▶ WHAT THE TASK ASKS: All of the data, except its images, should be set down exactly as it appears.

▶ SUPPLIED DATA:
# # # # # # #

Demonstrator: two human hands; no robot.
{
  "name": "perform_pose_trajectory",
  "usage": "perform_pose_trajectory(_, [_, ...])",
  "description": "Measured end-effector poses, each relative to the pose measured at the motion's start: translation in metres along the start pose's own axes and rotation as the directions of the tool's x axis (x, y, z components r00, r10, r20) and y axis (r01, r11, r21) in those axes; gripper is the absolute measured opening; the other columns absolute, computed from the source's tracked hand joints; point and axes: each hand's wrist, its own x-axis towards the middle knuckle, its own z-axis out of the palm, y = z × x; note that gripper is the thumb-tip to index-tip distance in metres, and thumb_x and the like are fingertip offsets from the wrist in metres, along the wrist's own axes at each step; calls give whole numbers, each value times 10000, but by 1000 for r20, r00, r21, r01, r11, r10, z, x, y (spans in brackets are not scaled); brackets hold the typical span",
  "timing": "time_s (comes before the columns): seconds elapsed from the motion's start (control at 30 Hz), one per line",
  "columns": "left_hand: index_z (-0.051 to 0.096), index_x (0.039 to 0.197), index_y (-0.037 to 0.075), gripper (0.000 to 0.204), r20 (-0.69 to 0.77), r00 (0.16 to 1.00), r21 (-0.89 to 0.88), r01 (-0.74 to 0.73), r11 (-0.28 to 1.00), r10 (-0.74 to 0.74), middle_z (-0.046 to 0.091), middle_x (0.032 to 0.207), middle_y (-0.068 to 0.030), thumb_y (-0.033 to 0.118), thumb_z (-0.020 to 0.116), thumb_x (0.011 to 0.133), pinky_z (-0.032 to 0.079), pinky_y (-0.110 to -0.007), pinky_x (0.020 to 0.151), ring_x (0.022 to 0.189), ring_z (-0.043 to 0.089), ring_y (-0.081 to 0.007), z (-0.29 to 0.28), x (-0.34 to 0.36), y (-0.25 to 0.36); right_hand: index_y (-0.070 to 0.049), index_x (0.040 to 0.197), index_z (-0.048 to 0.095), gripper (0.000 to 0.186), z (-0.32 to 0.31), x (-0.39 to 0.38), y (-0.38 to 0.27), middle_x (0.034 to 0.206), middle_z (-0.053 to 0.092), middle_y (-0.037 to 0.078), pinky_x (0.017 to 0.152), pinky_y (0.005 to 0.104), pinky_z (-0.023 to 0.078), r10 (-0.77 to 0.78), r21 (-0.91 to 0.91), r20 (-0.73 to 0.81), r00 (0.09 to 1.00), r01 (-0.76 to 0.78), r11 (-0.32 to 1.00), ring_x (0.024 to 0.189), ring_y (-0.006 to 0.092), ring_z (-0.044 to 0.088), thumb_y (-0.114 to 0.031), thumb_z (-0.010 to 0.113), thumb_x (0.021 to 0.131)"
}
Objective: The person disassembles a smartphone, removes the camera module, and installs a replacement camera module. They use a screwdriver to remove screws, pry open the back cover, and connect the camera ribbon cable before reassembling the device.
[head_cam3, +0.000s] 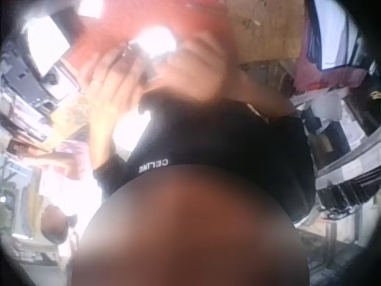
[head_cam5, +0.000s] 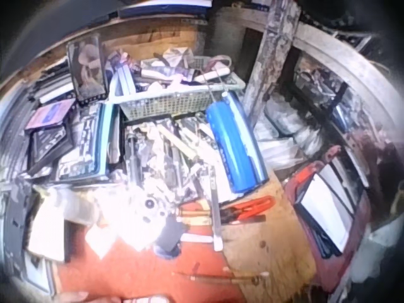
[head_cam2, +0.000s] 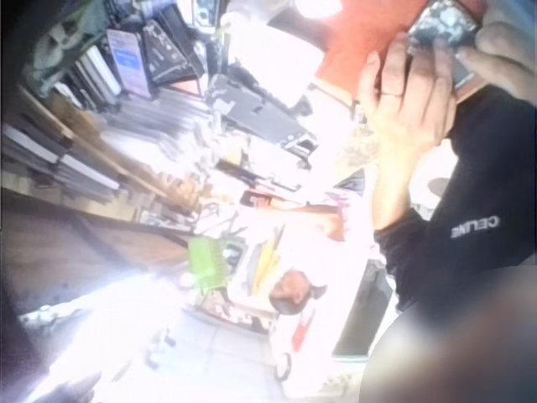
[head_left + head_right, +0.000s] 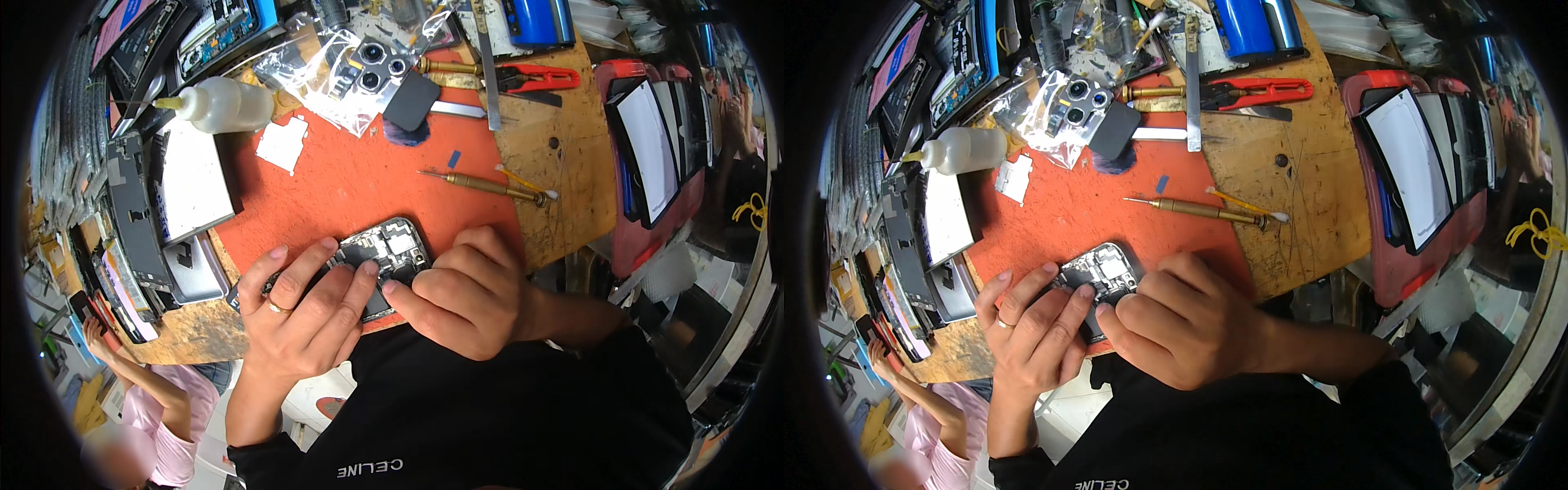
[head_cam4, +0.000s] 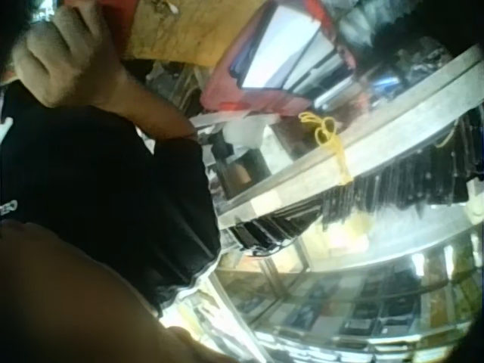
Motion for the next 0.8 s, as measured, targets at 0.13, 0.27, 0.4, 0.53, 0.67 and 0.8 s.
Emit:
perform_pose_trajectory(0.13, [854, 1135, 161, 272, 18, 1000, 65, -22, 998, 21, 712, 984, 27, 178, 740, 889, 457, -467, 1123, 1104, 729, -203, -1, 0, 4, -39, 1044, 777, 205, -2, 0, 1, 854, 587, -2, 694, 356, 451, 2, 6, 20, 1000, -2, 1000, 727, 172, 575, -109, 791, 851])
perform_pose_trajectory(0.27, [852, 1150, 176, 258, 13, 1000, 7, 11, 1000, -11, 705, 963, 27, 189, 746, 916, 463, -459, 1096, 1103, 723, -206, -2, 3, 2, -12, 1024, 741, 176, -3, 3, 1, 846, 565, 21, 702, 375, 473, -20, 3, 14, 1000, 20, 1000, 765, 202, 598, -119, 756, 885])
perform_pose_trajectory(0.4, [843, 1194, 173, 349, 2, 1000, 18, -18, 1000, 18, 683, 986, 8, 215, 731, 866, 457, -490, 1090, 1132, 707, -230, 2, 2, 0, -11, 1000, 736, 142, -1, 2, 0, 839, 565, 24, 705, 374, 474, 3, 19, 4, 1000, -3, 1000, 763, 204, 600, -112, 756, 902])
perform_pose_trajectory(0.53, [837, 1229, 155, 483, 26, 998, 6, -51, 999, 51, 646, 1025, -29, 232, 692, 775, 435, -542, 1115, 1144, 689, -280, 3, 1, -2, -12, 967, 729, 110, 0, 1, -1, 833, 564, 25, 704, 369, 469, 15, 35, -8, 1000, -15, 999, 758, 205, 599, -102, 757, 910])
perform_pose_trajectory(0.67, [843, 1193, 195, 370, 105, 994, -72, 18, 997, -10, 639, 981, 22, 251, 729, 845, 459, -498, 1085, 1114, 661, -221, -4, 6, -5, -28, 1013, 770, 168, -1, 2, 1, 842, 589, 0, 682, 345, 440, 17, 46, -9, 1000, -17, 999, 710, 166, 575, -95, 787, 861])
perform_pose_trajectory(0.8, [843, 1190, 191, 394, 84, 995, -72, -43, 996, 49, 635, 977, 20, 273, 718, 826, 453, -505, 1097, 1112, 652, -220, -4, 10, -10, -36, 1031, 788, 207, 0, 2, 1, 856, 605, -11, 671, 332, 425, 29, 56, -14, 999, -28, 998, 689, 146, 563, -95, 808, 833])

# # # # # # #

▶ YOUR SOLUTION:
Demonstrator: two human hands; no robot.
{
  "name": "perform_pose_trajectory",
  "usage": "perform_pose_trajectory(_, [_, ...])",
  "description": "Measured end-effector poses, each relative to the pose measured at the motion's start: translation in metres along the start pose's own axes and rotation as the directions of the tool's x axis (x, y, z components r00, r10, r20) and y axis (r01, r11, r21) in those axes; gripper is the absolute measured opening; the other columns absolute, computed from the source's tracked hand joints; point and axes: each hand's wrist, its own x-axis towards the middle knuckle, its own z-axis out of the palm, y = z × x; note that gripper is the thumb-tip to index-tip distance in metres, and thumb_x and the like are fingertip offsets from the wrist in metres, along the wrist's own axes at each step; calls give whole numbers, each value times 10000, but by 1000 for r20, r00, r21, r01, r11, r10, z, x, y (spans in brackets are not scaled); brackets hold the typical span",
  "timing": "time_s (comes before the columns): seconds elapsed from the motion's start (control at 30 Hz), one per line",
  "columns": "left_hand: index_z (-0.051 to 0.096), index_x (0.039 to 0.197), index_y (-0.037 to 0.075), gripper (0.000 to 0.204), r20 (-0.69 to 0.77), r00 (0.16 to 1.00), r21 (-0.89 to 0.88), r01 (-0.74 to 0.73), r11 (-0.28 to 1.00), r10 (-0.74 to 0.74), middle_z (-0.046 to 0.091), middle_x (0.032 to 0.207), middle_y (-0.068 to 0.030), thumb_y (-0.033 to 0.118), thumb_z (-0.020 to 0.116), thumb_x (0.011 to 0.133), pinky_z (-0.032 to 0.079), pinky_y (-0.110 to -0.007), pinky_x (0.020 to 0.151), ring_x (0.022 to 0.189), ring_z (-0.043 to 0.089), ring_y (-0.081 to 0.007), z (-0.29 to 0.28), x (-0.34 to 0.36), y (-0.25 to 0.36); right_hand: index_y (-0.070 to 0.049), index_x (0.040 to 0.197), index_z (-0.048 to 0.095), gripper (0.000 to 0.186), z (-0.32 to 0.31), x (-0.39 to 0.38), y (-0.38 to 0.27), middle_x (0.034 to 0.206), middle_z (-0.053 to 0.092), middle_y (-0.037 to 0.078), pinky_x (0.017 to 0.152), pinky_y (0.005 to 0.104), pinky_z (-0.023 to 0.078), r10 (-0.77 to 0.78), r21 (-0.91 to 0.91), r20 (-0.73 to 0.81), r00 (0.09 to 1.00), r01 (-0.76 to 0.78), r11 (-0.32 to 1.00), ring_x (0.024 to 0.189), ring_y (-0.006 to 0.092), ring_z (-0.044 to 0.088), thumb_y (-0.114 to 0.031), thumb_z (-0.010 to 0.113), thumb_x (0.021 to 0.131)"
}
Objective: The person disassembles a smartphone, removes the camera module, and installs a replacement camera module. They use a screwdriver to remove screws, pry open the back cover, and connect the camera ribbon cable before reassembling the device.
[head_cam3, +0.000s] 
[head_cam5, +0.000s] 
[head_cam2, +0.000s] 
[head_left + head_right, +0.000s] 
[head_cam4, +0.000s] 
Motion for the next 0.8 s, as measured, targets at 0.13, 0.27, 0.4, 0.53, 0.67 and 0.8 s.
Emit:
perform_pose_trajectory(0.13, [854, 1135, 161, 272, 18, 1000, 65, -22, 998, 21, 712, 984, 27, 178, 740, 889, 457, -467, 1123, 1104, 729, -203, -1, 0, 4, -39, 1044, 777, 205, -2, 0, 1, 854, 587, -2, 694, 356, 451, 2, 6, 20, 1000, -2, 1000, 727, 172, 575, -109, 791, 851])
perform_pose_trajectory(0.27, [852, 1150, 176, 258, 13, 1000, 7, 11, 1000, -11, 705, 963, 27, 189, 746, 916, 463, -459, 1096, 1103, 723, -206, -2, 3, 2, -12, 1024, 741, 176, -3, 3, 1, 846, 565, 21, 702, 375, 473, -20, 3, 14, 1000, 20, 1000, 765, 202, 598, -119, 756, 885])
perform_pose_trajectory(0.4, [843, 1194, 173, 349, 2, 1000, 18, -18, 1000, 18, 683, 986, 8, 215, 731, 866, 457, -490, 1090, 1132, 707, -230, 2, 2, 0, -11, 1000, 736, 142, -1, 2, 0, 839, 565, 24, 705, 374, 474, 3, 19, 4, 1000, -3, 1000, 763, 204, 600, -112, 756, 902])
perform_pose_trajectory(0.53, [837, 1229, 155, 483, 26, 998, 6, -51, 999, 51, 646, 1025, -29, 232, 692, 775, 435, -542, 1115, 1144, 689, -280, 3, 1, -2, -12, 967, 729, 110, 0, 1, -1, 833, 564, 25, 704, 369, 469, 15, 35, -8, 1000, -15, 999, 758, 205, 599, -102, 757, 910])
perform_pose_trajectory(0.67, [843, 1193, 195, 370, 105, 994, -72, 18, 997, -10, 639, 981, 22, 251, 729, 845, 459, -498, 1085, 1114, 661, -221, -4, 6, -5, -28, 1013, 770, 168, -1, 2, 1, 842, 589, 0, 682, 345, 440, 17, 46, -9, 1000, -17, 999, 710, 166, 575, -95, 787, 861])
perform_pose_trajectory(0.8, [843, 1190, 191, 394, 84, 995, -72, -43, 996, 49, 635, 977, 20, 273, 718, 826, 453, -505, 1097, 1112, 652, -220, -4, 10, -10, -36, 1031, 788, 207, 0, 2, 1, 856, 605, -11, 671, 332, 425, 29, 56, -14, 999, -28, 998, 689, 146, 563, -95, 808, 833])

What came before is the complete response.